La relation entre territoire et hiérarchie est ici particulièrement frappante. Lorsqu’on place (B. Greenberg, 1947) des perches- soleils vertes (Lepomis cyanellis) dans un aquarium trop petit, immédiatement s’organise une hiérarchie de dominance sans territoire. Mais si on les transporte dans un récipient beaucoup plus vaste, chaque perche se constitue tout aussi rapidement un territoire personnel.
Lorsque des périophtalmes, poissons gobioïdés (ordre des perches) des marécages tropicaux littoraux, se retrouvent en captivité, ils se divisent en deux lots : ceux qui se réservent un territoire – les dominants – et se tolèrent bien entre eux, et ceux qui sont refoulés dans la moins bonne partie du bassin, les dominés.
Les reptiles:
Selon Guy Naulleau, du Centre d’études biologiques des animaux sauvages de Chizé, les serpents défendent très rarement leur domaine.
Les tortues:
Par ailleurs, on connaît les grandes migrations de tortues marines qui viennent, toujours à la même période, pondre en un même lieu, celui où elles sont nées. Mais elles ne semblent pas avoir pour autant un comportement territorial.
Les crocodiliens:
En revanche, les crocodiliens manifestent un véritable comportement territorial.

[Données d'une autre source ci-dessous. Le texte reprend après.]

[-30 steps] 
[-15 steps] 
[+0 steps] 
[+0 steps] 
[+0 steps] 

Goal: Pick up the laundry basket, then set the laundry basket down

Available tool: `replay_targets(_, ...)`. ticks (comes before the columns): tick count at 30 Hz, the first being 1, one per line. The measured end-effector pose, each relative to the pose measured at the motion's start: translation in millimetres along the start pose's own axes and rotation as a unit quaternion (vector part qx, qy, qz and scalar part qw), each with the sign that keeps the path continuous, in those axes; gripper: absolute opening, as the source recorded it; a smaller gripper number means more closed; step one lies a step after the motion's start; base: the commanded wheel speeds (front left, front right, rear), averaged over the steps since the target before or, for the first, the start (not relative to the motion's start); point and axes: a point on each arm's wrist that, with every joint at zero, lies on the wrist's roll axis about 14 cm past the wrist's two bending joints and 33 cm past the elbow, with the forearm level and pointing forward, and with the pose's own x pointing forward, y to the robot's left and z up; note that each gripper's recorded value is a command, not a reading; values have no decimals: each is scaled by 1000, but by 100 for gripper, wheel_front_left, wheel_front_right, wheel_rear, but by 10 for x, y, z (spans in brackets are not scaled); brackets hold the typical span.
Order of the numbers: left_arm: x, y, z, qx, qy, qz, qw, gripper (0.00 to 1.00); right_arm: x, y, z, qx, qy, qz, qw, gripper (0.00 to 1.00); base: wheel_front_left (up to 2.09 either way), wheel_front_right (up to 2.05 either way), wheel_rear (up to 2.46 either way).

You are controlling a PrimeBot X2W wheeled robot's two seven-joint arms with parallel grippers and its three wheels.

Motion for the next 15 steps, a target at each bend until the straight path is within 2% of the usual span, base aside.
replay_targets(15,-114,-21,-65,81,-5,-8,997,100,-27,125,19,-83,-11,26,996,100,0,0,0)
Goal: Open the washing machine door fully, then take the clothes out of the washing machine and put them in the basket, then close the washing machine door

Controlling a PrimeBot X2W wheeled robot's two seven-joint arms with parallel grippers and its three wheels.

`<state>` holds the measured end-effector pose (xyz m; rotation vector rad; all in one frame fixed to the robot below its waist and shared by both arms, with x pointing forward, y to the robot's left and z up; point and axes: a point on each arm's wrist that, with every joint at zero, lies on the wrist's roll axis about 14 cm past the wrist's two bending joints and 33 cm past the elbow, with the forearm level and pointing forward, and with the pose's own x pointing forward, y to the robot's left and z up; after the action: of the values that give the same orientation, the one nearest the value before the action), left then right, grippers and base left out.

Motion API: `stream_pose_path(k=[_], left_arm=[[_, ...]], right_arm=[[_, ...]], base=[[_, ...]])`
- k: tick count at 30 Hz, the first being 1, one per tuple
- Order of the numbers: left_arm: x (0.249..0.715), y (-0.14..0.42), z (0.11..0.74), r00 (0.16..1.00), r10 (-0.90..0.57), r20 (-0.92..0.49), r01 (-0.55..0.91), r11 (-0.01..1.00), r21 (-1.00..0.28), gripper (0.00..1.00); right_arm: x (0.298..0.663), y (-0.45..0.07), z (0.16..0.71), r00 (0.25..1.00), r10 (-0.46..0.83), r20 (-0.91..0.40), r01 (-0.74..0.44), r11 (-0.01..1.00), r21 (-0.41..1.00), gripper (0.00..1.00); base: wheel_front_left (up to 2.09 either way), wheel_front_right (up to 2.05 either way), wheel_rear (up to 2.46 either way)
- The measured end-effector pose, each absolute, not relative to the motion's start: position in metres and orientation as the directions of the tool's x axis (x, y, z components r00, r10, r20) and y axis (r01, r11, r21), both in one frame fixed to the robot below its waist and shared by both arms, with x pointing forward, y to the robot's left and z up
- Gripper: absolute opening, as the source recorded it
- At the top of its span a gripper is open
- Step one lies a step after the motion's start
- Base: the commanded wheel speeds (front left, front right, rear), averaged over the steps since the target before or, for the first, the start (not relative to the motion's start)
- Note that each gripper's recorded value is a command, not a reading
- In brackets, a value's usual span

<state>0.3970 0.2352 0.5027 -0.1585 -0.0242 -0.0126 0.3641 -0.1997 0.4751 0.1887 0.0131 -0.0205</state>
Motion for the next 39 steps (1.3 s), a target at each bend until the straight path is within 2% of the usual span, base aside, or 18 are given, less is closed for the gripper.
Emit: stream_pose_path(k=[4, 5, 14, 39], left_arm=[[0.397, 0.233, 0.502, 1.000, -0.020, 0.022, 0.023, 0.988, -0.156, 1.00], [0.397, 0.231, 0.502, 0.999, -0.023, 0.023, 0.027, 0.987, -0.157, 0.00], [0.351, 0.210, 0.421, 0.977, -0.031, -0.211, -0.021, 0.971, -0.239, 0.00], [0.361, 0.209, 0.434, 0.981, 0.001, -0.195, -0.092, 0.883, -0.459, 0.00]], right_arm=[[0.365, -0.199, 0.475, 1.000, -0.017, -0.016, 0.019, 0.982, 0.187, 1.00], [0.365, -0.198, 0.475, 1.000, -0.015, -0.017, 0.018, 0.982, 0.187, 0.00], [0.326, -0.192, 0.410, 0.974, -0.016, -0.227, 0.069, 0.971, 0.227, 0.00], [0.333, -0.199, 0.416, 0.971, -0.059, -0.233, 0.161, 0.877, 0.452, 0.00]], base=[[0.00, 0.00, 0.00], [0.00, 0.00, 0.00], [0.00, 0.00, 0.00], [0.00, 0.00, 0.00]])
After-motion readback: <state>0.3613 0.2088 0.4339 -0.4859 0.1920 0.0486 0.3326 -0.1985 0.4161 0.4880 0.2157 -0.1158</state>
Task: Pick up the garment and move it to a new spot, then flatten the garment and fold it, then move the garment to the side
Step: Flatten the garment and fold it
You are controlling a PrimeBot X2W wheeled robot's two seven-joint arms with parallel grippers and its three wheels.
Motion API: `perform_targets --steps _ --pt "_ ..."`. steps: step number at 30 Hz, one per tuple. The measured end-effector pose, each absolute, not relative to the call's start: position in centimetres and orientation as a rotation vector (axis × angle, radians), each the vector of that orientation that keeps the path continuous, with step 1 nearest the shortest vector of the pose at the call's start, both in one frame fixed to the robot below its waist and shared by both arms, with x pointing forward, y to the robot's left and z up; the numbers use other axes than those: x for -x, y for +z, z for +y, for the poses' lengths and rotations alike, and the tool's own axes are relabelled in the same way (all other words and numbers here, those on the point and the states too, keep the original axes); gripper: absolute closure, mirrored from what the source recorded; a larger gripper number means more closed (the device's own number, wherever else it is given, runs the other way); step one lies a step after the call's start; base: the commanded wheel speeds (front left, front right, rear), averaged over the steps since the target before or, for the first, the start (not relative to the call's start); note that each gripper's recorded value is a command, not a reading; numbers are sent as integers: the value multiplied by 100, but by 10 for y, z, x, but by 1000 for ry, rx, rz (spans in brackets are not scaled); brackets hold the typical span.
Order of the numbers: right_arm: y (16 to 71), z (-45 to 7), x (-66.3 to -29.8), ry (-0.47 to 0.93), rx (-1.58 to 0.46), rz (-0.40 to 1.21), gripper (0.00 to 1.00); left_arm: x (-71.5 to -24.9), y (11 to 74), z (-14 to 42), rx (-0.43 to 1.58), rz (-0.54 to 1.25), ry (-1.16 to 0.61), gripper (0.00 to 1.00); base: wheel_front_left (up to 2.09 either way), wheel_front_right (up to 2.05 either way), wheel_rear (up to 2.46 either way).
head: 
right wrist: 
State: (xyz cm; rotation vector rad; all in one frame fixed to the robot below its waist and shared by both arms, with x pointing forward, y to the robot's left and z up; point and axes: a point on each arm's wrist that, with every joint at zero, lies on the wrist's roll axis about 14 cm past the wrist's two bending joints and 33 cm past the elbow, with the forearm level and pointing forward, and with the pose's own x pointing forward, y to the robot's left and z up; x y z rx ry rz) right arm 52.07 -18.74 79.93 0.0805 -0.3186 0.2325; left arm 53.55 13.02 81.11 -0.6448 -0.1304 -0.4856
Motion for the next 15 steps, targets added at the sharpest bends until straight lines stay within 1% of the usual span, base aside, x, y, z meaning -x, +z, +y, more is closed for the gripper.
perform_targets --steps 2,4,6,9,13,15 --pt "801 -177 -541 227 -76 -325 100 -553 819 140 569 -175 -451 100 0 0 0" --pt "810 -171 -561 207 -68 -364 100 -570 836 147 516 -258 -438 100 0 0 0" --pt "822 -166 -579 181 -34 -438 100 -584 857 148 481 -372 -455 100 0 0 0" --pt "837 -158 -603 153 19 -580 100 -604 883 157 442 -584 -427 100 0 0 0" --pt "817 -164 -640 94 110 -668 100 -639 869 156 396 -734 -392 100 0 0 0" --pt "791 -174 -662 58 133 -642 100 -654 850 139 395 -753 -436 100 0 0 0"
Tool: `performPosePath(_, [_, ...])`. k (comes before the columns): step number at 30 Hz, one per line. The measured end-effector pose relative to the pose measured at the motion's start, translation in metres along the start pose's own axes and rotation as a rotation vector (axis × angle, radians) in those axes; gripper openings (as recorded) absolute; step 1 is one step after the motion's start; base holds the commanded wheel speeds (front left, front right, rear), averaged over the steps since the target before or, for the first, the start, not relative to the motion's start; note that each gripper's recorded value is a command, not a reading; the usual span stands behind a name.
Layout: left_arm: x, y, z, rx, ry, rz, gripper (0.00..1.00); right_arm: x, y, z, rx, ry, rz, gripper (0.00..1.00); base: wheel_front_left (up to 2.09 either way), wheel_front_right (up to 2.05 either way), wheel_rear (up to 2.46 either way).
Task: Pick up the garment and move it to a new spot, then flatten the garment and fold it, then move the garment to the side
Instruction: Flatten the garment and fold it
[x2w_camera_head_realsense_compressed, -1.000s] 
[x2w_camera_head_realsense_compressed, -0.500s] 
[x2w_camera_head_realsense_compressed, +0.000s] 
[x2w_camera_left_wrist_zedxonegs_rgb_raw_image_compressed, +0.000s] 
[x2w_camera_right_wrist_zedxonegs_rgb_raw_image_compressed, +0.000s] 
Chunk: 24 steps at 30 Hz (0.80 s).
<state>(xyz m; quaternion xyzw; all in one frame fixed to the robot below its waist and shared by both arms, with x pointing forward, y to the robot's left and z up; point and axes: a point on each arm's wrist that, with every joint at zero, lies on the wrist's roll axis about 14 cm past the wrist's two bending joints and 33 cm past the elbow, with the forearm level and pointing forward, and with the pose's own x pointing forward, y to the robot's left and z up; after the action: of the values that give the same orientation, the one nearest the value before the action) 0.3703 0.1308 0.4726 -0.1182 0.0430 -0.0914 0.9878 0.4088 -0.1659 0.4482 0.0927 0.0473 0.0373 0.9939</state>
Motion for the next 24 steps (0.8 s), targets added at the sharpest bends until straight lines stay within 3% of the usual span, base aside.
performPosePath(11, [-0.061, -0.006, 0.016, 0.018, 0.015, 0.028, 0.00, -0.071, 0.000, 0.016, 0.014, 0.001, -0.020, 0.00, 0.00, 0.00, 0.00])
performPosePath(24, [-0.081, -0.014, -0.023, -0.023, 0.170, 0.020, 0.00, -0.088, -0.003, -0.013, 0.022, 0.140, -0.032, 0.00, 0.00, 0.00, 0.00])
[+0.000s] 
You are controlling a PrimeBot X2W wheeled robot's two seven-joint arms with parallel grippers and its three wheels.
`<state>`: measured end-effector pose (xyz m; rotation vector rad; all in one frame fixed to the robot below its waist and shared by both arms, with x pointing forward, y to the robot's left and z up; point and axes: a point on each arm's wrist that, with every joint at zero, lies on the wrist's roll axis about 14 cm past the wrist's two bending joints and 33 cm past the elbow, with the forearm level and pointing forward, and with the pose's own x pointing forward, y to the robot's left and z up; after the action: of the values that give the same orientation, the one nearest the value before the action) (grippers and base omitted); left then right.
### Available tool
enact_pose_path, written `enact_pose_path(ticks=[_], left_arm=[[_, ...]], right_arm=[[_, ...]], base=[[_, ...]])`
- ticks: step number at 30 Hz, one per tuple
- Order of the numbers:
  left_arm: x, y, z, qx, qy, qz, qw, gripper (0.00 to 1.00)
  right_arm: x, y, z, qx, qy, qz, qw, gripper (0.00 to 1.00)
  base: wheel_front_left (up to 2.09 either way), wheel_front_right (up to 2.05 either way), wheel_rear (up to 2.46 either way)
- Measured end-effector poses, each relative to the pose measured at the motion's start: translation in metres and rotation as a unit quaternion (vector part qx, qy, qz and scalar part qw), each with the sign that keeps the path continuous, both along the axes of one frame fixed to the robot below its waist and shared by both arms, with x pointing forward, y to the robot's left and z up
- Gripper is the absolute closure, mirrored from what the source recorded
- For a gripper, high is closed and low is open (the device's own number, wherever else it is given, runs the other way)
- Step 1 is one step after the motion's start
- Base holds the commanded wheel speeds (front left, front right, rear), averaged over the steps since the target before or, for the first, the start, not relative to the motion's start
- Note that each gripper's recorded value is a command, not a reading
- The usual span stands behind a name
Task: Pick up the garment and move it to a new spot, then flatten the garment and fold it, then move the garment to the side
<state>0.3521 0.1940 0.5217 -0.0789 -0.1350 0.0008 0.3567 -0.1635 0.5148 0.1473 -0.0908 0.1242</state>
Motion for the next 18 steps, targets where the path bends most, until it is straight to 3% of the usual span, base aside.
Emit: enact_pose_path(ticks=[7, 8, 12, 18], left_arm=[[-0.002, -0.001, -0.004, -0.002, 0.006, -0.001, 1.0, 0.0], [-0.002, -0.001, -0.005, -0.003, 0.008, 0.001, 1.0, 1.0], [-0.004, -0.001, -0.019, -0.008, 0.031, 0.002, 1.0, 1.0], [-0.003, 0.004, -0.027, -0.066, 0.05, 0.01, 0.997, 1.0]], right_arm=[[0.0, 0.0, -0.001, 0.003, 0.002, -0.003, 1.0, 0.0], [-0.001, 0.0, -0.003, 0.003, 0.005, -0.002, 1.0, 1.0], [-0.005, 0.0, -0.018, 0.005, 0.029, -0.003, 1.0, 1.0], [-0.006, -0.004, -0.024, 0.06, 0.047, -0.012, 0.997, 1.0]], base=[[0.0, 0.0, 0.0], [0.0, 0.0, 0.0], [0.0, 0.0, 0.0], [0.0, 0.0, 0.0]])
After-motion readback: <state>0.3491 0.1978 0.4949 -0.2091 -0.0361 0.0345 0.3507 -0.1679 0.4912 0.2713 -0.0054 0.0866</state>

Chez l’alligator du Mississippi ou d’Amérique (Alligator mississipiensis), les mâles les plus puissants détiennent certaines places de repos diurnes, ou d’investigation, qu’ils défendent en les marquant de l’odeur de leurs glandes intermandibulaires et de leurs beuglements. Les femelles font, ou retrouvent, en un même lieu leur nidcouveuse en forme de dôme.
Les crocodiles et les caïmans (Caiman crocodilus) ont des comportements semblables : un même endroit peut être défendu plusieurs années de suite.
Les lézards:
Le territorialisme se rencontre sous des modalités sociales très variées dans la plupart des familles de lézards, qui sont très agressifs.
Le marquage est assuré par des stimulations visuelles, ou vocales, comme chez certains geckos (famille des Gekkonidae).
Chez les lézards verts ou à ocelles (Lacerta lepida), le comportement territorial apparaît à l’âge adulte dès que les animaux quittent leurs quartiers d’hiver ou leur troupe de jeunes.
Le caméléon (Chamaeleonidae) mâle partage un territoire en plusieurs portions occupées par des femelles.
Chez l’agame (famille des Agamidaé), le mâle constitue une sorte de harem et occupe le même territoire plusieurs années de suite.
Il est courtisé par les femelles qui ne s’intéressent jamais aux mâles sans territoire.